▶ **WORK REQUEST**: Search the listing for "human" and copy every line where it appears.

▶ **INPUT FOR THIS TASK**:
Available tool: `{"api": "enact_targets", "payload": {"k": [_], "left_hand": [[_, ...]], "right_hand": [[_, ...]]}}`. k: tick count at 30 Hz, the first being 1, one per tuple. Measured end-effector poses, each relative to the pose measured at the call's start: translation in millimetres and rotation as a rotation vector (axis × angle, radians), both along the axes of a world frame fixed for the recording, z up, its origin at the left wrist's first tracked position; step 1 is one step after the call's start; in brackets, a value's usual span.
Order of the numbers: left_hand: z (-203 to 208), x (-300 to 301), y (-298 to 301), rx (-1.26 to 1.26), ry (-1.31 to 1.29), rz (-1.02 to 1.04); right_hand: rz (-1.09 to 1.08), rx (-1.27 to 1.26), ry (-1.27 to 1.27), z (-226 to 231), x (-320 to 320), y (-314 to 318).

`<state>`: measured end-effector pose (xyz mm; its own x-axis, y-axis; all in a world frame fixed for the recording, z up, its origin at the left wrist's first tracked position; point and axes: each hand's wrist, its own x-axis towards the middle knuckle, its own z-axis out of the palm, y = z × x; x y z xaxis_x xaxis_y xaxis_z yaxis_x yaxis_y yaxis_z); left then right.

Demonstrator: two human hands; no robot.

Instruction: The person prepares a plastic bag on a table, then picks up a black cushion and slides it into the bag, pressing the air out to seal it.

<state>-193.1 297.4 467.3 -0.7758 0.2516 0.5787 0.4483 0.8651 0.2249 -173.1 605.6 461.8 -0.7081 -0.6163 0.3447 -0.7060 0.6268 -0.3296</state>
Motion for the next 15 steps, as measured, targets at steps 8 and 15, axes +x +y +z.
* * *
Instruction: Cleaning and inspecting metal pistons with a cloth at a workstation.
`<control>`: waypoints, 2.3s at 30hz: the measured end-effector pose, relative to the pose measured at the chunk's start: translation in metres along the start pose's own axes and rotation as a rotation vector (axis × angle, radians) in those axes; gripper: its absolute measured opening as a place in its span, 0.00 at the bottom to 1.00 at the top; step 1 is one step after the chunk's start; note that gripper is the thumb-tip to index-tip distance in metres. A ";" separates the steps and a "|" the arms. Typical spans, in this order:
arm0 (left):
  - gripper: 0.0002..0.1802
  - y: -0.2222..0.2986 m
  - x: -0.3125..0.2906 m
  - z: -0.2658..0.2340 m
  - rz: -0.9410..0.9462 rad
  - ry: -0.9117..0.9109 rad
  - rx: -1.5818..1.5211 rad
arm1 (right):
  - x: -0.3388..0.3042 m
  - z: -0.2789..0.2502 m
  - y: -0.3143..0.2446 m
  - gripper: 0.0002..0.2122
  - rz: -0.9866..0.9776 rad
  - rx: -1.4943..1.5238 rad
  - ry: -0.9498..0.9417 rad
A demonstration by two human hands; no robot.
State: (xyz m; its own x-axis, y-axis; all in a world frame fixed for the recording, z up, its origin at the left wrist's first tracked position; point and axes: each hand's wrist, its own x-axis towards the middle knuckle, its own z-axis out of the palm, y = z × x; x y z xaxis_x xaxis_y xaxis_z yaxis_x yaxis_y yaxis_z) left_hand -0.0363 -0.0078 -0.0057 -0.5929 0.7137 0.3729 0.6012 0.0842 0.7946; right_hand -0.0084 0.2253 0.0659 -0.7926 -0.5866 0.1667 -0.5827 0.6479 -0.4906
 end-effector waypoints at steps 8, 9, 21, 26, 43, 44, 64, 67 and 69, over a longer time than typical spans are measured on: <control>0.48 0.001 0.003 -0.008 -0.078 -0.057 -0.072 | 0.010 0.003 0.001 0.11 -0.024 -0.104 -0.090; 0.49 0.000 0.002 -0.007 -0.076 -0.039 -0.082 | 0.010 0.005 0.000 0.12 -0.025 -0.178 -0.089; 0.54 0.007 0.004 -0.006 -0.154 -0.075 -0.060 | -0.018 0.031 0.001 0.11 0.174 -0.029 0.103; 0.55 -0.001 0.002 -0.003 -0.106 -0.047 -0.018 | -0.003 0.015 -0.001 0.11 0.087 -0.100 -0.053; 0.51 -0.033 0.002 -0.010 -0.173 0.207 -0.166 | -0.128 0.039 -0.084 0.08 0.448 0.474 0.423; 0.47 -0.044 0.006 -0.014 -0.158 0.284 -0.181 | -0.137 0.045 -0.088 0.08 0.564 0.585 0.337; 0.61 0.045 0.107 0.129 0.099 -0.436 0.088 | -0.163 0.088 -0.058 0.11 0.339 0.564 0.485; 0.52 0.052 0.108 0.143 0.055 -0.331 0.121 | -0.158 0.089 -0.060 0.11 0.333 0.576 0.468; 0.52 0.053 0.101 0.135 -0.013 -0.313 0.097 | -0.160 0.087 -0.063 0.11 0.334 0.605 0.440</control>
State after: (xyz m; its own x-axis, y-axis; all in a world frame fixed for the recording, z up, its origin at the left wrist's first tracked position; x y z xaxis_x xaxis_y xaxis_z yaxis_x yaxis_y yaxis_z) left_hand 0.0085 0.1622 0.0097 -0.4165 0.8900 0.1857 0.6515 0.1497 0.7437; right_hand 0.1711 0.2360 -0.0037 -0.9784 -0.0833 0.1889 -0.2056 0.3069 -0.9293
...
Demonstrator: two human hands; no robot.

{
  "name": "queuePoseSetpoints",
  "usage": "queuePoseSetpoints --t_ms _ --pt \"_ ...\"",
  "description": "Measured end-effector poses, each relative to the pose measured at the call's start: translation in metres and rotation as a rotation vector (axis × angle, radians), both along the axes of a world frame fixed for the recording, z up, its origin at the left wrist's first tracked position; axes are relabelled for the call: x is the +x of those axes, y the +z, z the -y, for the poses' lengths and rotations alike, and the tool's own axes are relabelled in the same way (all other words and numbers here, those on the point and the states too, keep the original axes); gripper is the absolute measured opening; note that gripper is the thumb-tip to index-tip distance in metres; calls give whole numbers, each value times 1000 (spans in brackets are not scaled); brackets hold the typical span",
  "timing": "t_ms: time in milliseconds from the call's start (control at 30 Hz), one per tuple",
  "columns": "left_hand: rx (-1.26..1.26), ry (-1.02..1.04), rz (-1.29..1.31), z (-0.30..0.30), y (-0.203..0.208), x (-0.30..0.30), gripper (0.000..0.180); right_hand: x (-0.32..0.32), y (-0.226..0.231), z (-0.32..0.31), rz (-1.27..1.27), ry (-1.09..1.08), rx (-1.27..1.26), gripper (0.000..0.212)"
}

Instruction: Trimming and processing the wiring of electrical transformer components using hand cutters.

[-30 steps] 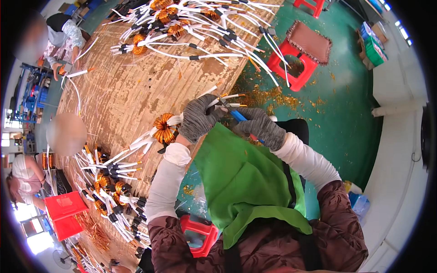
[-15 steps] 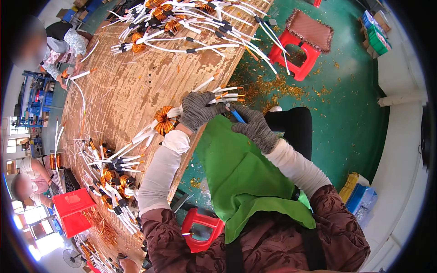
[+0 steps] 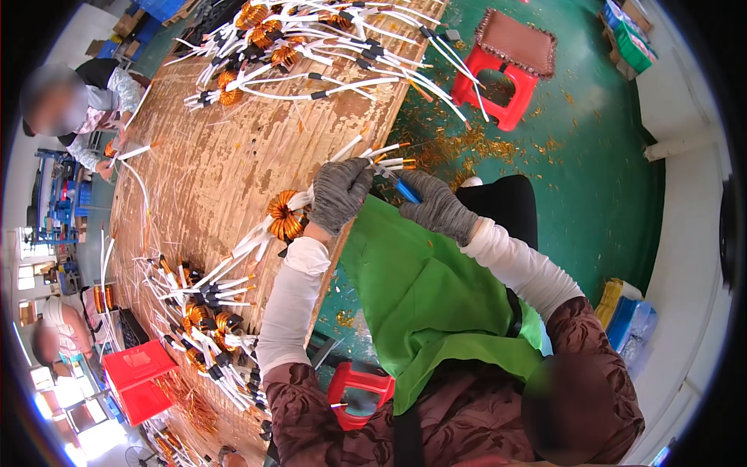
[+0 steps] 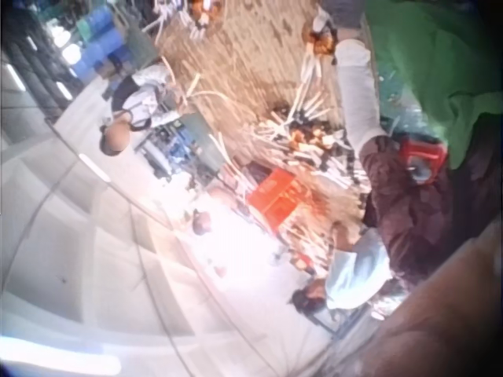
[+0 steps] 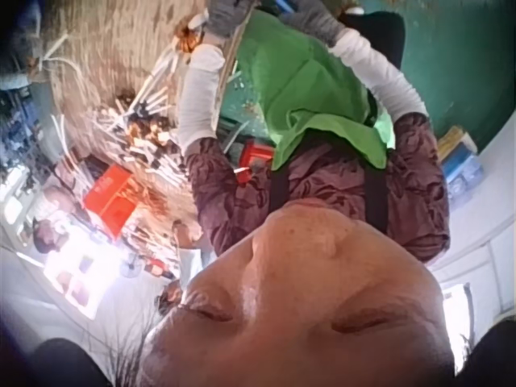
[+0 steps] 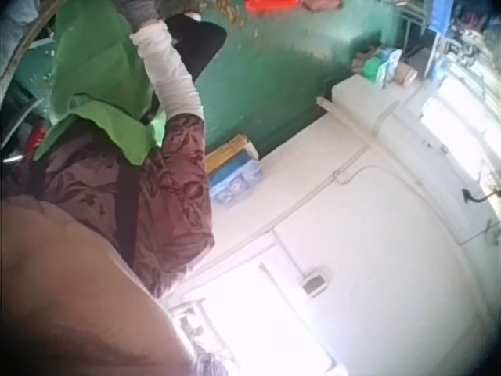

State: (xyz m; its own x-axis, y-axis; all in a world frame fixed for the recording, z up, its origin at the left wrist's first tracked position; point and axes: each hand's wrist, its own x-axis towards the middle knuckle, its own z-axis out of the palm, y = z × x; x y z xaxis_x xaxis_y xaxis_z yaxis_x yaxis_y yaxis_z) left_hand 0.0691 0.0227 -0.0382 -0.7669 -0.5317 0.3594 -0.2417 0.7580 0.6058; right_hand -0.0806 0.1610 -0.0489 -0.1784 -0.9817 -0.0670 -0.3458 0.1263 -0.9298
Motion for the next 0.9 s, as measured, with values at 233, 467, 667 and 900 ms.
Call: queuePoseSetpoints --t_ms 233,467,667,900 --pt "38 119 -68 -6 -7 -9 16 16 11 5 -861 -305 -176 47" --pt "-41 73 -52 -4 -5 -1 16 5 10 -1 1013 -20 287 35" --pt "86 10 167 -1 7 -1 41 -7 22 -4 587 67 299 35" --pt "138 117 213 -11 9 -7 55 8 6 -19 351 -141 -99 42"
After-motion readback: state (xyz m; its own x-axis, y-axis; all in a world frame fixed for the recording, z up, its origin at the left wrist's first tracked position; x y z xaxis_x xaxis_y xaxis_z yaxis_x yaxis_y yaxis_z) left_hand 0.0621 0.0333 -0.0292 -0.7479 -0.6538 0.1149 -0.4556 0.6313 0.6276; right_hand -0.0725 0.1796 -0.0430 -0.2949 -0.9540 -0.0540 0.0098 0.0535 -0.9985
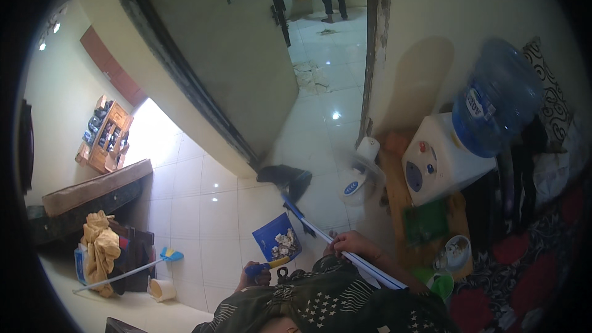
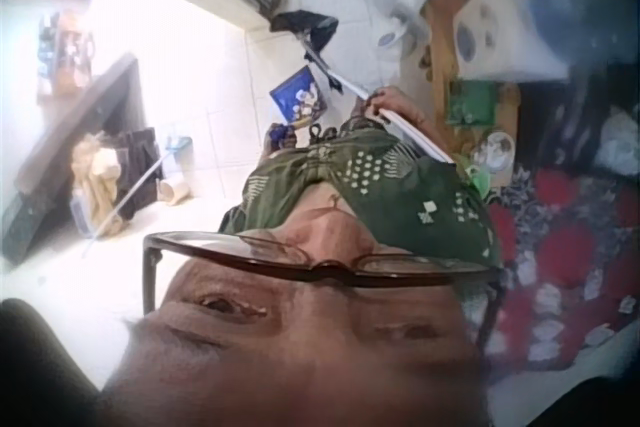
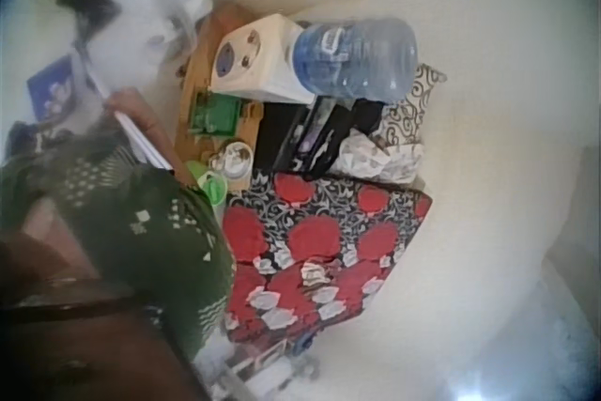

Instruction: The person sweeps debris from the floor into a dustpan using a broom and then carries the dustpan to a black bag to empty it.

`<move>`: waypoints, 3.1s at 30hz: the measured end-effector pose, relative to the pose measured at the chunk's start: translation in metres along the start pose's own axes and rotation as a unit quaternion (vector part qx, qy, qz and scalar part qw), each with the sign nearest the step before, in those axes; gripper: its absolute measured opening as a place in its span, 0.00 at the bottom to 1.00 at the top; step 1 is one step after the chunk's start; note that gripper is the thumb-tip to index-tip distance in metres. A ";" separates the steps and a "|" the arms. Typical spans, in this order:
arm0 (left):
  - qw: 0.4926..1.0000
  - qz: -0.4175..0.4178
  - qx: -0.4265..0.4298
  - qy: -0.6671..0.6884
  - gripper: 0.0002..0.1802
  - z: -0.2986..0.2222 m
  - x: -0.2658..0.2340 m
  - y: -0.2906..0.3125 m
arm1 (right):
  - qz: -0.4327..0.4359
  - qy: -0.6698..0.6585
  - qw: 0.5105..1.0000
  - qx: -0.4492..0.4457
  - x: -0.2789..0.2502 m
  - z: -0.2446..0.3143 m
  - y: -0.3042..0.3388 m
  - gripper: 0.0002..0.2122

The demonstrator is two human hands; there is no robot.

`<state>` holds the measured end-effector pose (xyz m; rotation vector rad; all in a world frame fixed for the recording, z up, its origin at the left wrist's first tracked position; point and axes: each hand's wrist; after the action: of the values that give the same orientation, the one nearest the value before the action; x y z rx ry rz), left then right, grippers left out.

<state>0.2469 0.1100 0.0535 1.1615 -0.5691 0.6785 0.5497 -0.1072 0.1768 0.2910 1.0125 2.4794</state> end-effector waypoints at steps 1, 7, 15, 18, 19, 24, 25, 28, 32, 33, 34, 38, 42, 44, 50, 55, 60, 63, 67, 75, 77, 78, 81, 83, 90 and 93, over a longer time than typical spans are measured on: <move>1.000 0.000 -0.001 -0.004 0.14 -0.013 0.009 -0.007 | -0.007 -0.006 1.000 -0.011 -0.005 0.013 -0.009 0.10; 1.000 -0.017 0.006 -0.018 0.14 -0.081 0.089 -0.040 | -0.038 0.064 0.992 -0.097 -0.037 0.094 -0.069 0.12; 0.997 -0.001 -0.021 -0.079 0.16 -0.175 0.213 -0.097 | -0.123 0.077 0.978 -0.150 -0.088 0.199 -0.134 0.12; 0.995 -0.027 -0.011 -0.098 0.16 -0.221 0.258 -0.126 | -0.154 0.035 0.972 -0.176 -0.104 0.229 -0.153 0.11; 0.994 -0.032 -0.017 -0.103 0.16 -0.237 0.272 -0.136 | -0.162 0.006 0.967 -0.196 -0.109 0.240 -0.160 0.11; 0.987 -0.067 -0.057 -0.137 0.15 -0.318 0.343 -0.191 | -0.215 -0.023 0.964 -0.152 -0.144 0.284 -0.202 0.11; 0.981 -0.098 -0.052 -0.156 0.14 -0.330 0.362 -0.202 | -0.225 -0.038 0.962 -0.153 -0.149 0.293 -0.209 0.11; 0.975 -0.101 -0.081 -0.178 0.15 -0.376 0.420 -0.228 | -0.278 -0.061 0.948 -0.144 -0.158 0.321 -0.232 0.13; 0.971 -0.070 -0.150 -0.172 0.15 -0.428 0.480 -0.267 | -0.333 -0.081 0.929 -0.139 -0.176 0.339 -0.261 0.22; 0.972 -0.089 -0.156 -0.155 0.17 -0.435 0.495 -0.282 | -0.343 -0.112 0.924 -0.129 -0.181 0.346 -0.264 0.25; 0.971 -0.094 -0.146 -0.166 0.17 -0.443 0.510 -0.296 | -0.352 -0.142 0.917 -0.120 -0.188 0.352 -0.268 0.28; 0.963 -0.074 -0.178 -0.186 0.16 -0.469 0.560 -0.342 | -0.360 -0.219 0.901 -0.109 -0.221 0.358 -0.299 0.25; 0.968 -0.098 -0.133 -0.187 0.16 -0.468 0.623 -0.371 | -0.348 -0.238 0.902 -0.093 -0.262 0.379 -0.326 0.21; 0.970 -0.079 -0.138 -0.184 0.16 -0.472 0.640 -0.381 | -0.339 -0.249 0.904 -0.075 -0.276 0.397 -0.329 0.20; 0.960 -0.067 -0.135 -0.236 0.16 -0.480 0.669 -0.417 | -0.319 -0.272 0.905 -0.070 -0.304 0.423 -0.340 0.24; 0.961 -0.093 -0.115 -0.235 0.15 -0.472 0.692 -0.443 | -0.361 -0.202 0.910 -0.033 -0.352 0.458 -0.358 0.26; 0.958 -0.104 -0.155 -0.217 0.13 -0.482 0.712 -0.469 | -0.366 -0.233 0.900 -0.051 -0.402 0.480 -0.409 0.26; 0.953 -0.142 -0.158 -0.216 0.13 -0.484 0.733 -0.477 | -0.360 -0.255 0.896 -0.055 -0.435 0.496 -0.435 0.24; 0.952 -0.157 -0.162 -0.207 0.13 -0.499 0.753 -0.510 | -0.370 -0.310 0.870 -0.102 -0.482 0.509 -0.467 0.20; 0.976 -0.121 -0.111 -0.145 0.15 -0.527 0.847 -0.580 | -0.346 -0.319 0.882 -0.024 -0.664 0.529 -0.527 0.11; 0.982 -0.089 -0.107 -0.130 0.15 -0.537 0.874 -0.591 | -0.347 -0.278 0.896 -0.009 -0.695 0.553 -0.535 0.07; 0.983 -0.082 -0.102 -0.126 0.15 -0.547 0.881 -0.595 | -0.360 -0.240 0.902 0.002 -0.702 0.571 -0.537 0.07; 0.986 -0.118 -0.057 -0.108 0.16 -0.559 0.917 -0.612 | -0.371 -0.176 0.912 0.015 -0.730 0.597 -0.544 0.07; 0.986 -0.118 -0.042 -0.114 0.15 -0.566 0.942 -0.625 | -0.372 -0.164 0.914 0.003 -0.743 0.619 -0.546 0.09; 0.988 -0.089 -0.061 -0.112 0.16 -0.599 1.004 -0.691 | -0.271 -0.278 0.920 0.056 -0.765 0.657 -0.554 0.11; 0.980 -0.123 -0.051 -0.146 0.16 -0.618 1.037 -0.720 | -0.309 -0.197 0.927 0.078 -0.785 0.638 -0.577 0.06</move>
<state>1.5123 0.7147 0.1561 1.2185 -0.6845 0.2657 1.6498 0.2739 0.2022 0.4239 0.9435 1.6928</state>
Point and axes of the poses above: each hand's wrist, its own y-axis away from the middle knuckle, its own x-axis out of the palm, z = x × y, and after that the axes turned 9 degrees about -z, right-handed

▶ **RESULT OF THIS TASK**:
Demonstrator: two human hands; no robot.
A demonstration by two human hands; no robot.
Demonstrator: two human hands; no robot.
The demonstrator is two human hands; there is no robot.

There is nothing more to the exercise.